And as he stepped out into the darkness the bitter cold gripped him by the throat and cut into his lungs. He drew his collar about his neck, thrust his hands deep into his pockets, and tramped down dingy streets that echoed his footfall along their haunted ways—he thought with a pang of the threadbare coats of these pallid revellers in the beautiful. It was the black hour that goes before the coming of the daybreak; and blacker than the blackness of the night loomed the great bulk of the cathedral of Notre Dame, its towers lost in the reek of the bleak heavens above—there were lights that showed low down and beyond—the lights of the Morgue were not yet burnt out.
The youth stood on the bridge and peered at the sighing sound that told of the river below; but his brows were knit upon the destiny of these kindly gentle people he had left behind him.

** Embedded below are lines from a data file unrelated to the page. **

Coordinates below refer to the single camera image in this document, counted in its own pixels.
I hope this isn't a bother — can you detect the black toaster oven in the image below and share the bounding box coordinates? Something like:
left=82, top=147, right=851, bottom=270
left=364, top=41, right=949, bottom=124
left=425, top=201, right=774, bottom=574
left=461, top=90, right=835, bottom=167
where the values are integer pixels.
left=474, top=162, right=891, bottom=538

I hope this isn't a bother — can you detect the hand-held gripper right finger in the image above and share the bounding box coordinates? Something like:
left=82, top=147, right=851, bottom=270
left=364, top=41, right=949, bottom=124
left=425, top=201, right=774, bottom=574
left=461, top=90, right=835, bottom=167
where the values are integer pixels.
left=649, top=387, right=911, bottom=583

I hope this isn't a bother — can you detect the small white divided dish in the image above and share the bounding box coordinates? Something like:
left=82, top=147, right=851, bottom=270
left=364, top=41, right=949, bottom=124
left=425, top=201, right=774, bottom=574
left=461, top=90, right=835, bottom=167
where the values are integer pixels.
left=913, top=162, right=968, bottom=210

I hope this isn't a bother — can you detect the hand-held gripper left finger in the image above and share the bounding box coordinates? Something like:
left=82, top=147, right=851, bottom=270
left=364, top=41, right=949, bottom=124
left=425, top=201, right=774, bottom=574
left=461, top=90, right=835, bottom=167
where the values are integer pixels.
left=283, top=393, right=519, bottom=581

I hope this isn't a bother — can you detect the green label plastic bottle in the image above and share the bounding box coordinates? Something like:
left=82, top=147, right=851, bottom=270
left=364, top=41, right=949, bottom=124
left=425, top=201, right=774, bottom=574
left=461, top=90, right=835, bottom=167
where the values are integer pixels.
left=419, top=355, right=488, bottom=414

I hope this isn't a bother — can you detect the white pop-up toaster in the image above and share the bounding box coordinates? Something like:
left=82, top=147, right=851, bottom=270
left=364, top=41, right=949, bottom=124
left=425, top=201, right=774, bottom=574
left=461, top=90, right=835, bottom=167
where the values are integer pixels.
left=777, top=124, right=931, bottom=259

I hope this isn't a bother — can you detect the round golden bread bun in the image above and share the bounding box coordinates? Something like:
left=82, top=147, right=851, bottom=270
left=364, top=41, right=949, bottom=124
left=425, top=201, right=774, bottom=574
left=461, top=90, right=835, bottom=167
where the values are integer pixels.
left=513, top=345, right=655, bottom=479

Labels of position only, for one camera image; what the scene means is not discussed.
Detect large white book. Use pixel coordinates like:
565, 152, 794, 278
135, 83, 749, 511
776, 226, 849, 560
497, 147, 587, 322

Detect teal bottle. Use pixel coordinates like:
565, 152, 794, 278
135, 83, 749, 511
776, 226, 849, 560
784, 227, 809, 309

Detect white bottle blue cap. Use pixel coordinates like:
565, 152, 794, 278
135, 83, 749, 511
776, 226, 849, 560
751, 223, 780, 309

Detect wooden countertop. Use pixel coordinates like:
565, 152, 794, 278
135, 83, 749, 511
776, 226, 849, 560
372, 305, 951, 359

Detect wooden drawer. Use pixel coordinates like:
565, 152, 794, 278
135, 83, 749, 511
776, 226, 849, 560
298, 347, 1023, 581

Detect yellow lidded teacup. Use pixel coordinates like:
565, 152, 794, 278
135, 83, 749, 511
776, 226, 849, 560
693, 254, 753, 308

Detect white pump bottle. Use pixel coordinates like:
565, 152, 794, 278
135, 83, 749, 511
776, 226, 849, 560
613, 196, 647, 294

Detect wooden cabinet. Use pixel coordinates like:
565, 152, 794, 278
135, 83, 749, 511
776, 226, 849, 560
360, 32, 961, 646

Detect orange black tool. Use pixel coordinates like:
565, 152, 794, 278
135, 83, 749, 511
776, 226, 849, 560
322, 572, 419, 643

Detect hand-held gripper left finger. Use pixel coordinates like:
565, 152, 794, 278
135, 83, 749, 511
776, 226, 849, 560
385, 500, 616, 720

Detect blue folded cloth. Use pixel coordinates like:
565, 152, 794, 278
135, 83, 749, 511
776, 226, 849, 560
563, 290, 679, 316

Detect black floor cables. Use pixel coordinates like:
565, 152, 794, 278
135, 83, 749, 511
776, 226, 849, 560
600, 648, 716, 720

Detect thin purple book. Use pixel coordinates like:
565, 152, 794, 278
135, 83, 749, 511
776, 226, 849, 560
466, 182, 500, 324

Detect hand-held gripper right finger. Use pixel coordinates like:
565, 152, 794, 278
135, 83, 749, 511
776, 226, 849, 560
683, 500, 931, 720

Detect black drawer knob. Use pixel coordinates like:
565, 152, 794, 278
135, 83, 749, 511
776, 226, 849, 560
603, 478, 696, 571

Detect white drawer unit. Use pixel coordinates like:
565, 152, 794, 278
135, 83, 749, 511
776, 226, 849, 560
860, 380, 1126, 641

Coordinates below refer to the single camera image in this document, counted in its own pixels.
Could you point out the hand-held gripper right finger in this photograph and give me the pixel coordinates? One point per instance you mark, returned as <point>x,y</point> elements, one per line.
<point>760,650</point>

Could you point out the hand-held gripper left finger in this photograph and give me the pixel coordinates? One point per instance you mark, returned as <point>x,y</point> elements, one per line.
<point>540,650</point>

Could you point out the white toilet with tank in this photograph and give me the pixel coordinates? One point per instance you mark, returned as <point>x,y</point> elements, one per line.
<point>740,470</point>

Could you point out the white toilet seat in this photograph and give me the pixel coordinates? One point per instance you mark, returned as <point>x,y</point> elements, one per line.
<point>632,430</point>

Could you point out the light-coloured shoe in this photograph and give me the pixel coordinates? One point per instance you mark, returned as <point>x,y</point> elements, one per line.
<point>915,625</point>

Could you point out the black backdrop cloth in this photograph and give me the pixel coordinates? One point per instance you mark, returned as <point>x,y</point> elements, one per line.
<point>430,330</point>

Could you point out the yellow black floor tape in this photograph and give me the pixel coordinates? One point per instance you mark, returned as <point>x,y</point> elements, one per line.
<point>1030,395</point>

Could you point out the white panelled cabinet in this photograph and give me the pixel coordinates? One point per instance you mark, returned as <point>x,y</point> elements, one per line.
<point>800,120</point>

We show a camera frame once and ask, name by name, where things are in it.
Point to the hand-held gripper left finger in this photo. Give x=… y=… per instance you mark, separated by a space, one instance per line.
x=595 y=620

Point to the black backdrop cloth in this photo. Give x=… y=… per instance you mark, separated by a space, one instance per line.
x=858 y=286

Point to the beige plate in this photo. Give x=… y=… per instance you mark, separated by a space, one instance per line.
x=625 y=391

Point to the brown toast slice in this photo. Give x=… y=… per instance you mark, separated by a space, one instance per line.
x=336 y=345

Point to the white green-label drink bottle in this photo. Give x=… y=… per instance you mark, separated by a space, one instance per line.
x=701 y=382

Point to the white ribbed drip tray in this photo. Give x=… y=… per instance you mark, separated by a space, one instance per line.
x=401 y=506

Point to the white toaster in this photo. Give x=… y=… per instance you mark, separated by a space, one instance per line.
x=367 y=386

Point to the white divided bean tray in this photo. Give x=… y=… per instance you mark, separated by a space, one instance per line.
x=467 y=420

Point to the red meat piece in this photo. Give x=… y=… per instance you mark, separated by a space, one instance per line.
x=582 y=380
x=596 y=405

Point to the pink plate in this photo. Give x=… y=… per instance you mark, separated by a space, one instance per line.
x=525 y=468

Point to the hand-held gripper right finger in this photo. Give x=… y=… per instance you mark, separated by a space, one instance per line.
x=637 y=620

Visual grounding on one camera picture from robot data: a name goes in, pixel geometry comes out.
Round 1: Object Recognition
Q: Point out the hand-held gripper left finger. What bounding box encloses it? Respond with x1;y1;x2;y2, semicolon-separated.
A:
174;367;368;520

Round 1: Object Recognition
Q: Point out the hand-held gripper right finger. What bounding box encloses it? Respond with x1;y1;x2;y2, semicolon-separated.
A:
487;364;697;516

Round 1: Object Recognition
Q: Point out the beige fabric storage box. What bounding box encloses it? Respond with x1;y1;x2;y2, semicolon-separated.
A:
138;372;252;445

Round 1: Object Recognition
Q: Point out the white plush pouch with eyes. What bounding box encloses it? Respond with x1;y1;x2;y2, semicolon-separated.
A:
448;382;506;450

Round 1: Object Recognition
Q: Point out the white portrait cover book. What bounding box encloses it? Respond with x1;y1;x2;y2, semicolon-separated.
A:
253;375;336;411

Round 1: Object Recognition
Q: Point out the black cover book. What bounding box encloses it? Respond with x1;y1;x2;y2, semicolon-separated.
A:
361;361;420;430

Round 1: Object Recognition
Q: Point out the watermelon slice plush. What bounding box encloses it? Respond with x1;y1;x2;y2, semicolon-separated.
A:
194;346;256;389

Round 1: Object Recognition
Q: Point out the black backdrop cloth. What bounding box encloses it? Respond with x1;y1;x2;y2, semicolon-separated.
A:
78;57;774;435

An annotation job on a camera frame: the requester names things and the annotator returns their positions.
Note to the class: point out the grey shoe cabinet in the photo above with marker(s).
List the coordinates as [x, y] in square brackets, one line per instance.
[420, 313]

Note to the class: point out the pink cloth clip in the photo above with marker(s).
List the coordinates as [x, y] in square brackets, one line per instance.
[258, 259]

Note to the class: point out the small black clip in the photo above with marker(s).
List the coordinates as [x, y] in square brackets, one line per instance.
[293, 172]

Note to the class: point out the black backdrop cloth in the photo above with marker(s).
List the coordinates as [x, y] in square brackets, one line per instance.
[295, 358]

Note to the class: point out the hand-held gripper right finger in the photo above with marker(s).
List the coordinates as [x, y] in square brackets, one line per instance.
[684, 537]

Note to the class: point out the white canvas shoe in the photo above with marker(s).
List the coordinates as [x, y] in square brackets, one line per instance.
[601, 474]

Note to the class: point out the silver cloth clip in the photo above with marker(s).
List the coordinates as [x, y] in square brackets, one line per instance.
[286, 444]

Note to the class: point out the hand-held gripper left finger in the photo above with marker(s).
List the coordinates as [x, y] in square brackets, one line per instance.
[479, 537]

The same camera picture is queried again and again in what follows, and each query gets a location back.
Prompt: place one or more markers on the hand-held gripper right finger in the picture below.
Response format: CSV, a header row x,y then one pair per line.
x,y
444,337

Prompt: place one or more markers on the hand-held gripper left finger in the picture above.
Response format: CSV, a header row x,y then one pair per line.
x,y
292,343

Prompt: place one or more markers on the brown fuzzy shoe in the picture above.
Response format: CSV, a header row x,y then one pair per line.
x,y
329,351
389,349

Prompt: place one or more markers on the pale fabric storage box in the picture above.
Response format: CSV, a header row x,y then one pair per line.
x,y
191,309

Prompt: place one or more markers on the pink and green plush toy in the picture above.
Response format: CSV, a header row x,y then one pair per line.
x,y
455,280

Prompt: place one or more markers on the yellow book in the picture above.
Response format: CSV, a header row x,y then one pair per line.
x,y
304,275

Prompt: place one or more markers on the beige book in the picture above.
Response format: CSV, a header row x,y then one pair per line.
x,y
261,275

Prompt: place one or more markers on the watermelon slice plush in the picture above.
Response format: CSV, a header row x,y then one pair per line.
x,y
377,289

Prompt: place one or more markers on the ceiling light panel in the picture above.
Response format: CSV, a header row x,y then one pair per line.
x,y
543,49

Where was this sorry tragedy of art for art’s sake hurrying these sinking wits?
Those dark shadows that slept under the bridges, were they the husks of such human things? Was that the end? To share the dank shelter with the rats that made their litter there! Or perhaps in the black waters icy oblivion would solve their sorry problem of evading the tragedy of living! The Morgue.
Nay, how they clung to this despised life, for all its sordidness, for all its misery—even the Failures!
CHAPTER LXXVI
Wherein our Hero sets Foot upon the Road to Rome
Midnight did not see Noll at the tavern of The Golden Sun.